▶ _Task requirements_
Lines below that include the word "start" should each be copied.

▶ _Recorded information_
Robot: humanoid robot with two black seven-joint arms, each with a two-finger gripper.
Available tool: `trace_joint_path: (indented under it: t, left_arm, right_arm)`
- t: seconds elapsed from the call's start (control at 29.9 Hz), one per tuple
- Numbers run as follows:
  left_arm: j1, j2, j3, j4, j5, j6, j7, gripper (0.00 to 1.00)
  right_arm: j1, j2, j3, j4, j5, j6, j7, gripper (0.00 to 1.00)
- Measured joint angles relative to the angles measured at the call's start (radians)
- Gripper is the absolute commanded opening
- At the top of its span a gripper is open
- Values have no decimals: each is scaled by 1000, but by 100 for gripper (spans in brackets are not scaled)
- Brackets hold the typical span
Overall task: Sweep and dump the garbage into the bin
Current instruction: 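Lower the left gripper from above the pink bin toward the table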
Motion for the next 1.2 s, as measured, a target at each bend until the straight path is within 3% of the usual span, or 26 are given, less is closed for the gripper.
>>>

▶ _Response to this task_
- t: seconds elapsed from the call's start (control at 29.9 Hz), one per tuple
- Measured joint angles relative to the angles measured at the call's start (radians)

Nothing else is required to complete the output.